Remember Paul the Octopus? He was either the marine psychic that hindered and amused the football-watching world, or a very lucky guesser. Or some kind of heinous seafood stitch-up was taking place.
During the 2010 World Cup, Paul the Octopus correctly expected the winning team in each of Germany’s six games, by choosing a mussel from a box emblazoned with the country’s flag. He then went on to predict the winners, Spain, in the final against the Netherlands.
Paul has sadly passed on to the great ocean in the sky to meet his eight-legged maker. But there is a substitute, imaginatively called Paul, now inhabiting the same tank as his predecessor. Will the prodigy prove to have the same psychic football-predicting powers? Will he last long enough to show us? – the European Championships are nevertheless 20 months away.
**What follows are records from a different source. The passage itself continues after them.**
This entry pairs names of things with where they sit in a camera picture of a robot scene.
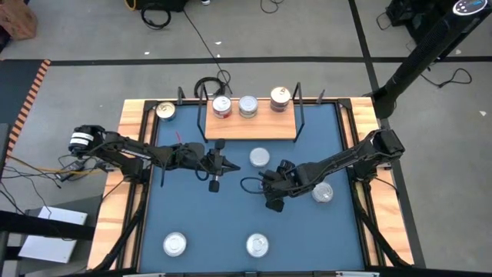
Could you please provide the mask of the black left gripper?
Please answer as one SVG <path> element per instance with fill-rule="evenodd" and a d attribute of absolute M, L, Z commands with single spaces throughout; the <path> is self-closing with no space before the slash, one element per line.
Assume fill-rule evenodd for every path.
<path fill-rule="evenodd" d="M 221 150 L 225 147 L 225 140 L 219 139 L 214 144 L 214 148 L 207 153 L 199 156 L 197 150 L 191 149 L 189 145 L 184 150 L 184 160 L 187 167 L 194 170 L 195 176 L 200 181 L 207 181 L 210 177 L 212 180 L 208 183 L 209 192 L 219 192 L 220 175 L 240 170 L 240 166 L 229 162 L 221 155 Z"/>

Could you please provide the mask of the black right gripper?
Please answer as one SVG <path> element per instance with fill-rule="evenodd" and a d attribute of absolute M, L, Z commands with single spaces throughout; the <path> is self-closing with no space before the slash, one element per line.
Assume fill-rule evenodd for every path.
<path fill-rule="evenodd" d="M 262 188 L 266 198 L 265 206 L 275 212 L 282 212 L 285 197 L 298 197 L 307 193 L 310 187 L 300 180 L 294 163 L 281 160 L 275 171 L 265 171 Z"/>

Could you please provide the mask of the salmon can gold lid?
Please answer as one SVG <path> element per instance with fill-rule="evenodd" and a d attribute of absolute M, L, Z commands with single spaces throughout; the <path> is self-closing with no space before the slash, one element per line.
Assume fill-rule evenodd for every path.
<path fill-rule="evenodd" d="M 271 90 L 271 104 L 277 108 L 286 107 L 291 100 L 291 93 L 285 87 L 276 87 Z"/>
<path fill-rule="evenodd" d="M 176 107 L 172 102 L 161 102 L 157 104 L 155 112 L 160 120 L 169 122 L 176 116 Z"/>

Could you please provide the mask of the blue table mat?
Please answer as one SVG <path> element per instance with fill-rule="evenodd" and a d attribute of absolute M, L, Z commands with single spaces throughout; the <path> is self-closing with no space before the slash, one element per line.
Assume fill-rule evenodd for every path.
<path fill-rule="evenodd" d="M 219 192 L 209 192 L 207 182 L 192 170 L 176 169 L 161 177 L 153 173 L 141 244 L 139 271 L 180 272 L 300 272 L 358 270 L 364 267 L 351 190 L 346 172 L 327 177 L 334 190 L 328 203 L 311 194 L 286 198 L 282 212 L 265 206 L 260 194 L 258 169 L 249 160 L 252 149 L 270 153 L 267 167 L 281 160 L 294 164 L 318 162 L 340 152 L 336 108 L 332 104 L 304 109 L 305 125 L 292 141 L 229 141 L 228 160 L 241 167 L 220 177 Z M 187 247 L 177 257 L 168 256 L 163 241 L 180 232 Z M 269 250 L 262 258 L 251 257 L 247 238 L 261 233 Z"/>

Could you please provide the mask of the black power adapter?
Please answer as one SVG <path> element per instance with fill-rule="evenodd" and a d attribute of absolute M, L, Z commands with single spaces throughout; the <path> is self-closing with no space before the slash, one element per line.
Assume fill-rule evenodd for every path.
<path fill-rule="evenodd" d="M 60 171 L 55 173 L 55 177 L 60 182 L 67 181 L 71 177 L 75 176 L 78 172 L 85 169 L 85 165 L 80 161 L 73 161 L 72 163 L 63 167 Z"/>

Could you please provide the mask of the black floor box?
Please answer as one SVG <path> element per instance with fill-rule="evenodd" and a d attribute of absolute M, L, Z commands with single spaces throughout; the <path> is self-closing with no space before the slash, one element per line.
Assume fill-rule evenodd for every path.
<path fill-rule="evenodd" d="M 126 6 L 134 11 L 141 10 L 147 5 L 153 9 L 182 12 L 189 0 L 123 0 Z"/>

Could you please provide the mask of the white flat box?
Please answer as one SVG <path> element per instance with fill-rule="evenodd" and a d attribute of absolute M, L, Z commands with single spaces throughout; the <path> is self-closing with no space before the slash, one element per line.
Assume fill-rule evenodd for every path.
<path fill-rule="evenodd" d="M 62 222 L 84 225 L 88 214 L 56 207 L 43 206 L 38 214 L 40 219 L 53 219 Z M 49 238 L 28 235 L 19 255 L 22 258 L 39 259 L 49 262 L 68 263 L 75 249 L 74 239 Z"/>

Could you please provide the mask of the black metal beam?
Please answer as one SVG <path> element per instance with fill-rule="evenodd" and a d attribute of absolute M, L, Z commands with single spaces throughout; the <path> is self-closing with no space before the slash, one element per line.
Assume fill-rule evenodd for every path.
<path fill-rule="evenodd" d="M 95 234 L 95 227 L 0 211 L 0 231 L 91 241 Z"/>

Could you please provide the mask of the black tower fan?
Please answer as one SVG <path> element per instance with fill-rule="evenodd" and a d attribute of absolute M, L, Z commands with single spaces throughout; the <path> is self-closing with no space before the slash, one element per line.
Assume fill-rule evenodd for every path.
<path fill-rule="evenodd" d="M 371 93 L 376 117 L 388 118 L 395 110 L 395 102 L 423 71 L 435 62 L 465 29 L 485 13 L 488 0 L 459 0 L 437 21 L 417 43 L 416 48 L 400 64 L 386 84 Z"/>

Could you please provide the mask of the black equipment case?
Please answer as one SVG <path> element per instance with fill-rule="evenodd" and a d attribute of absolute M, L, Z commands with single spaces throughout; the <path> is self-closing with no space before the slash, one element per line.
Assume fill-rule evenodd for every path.
<path fill-rule="evenodd" d="M 391 0 L 385 9 L 394 27 L 404 25 L 411 38 L 419 43 L 457 0 Z"/>

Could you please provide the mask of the black mat orange stripes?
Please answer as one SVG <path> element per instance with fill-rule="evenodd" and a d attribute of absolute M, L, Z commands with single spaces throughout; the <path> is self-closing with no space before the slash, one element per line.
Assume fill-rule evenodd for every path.
<path fill-rule="evenodd" d="M 13 153 L 51 63 L 0 60 L 0 153 Z"/>

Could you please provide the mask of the brown cardboard box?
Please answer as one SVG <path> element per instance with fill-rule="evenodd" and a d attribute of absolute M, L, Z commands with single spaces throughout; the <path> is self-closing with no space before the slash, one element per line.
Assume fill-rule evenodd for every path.
<path fill-rule="evenodd" d="M 23 0 L 0 0 L 0 26 L 14 40 L 26 40 L 37 35 L 38 19 Z"/>

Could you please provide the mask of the wooden shelf black metal frame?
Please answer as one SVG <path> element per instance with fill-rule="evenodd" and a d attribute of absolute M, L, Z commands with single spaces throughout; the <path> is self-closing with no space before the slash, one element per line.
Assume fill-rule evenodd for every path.
<path fill-rule="evenodd" d="M 227 118 L 219 118 L 212 110 L 212 100 L 200 87 L 198 98 L 197 127 L 203 139 L 217 140 L 291 140 L 296 142 L 303 131 L 304 100 L 301 84 L 297 83 L 293 97 L 283 112 L 271 109 L 269 98 L 258 99 L 258 113 L 252 118 L 239 114 L 239 99 L 232 98 L 232 113 Z"/>

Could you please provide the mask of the black metal table frame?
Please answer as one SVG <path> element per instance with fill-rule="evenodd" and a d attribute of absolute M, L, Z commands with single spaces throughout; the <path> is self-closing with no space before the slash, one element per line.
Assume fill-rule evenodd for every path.
<path fill-rule="evenodd" d="M 331 103 L 341 109 L 342 135 L 349 145 L 366 136 L 377 128 L 372 101 L 368 97 L 317 99 L 307 97 L 304 105 Z M 124 102 L 118 132 L 131 139 L 143 139 L 150 142 L 151 132 L 157 128 L 154 105 L 156 99 L 127 99 Z M 408 199 L 404 187 L 402 171 L 397 163 L 383 165 L 377 169 L 377 176 L 369 185 L 356 185 L 363 207 L 373 212 L 374 223 L 389 245 L 405 261 L 417 264 L 420 250 L 410 241 L 413 216 L 403 208 Z M 141 185 L 132 185 L 122 179 L 119 171 L 108 175 L 104 193 L 107 198 L 101 204 L 88 257 L 88 269 L 101 264 L 110 252 L 127 222 L 138 209 L 138 201 L 143 197 Z"/>
What are the chances of predicting the winning team in 7 consecutive football matches, if each prediction has a 50:50 chance? NCETM have provided a resource for teachers on this very topic and the introduction to probability and chance can form the basis for an interesting mathematical investigation. This task can be used at meaningful Stage 4 (using simple probability tree diagrams, for example) or with an A-Level class looking into the binomial theorem.
Internet rumours have been circulating that Paul truly died before the World Cup final and the Spanish victory was expected by an octo-imposter. But in any case the truth, so long Paul, and thanks for all the super-natural ability.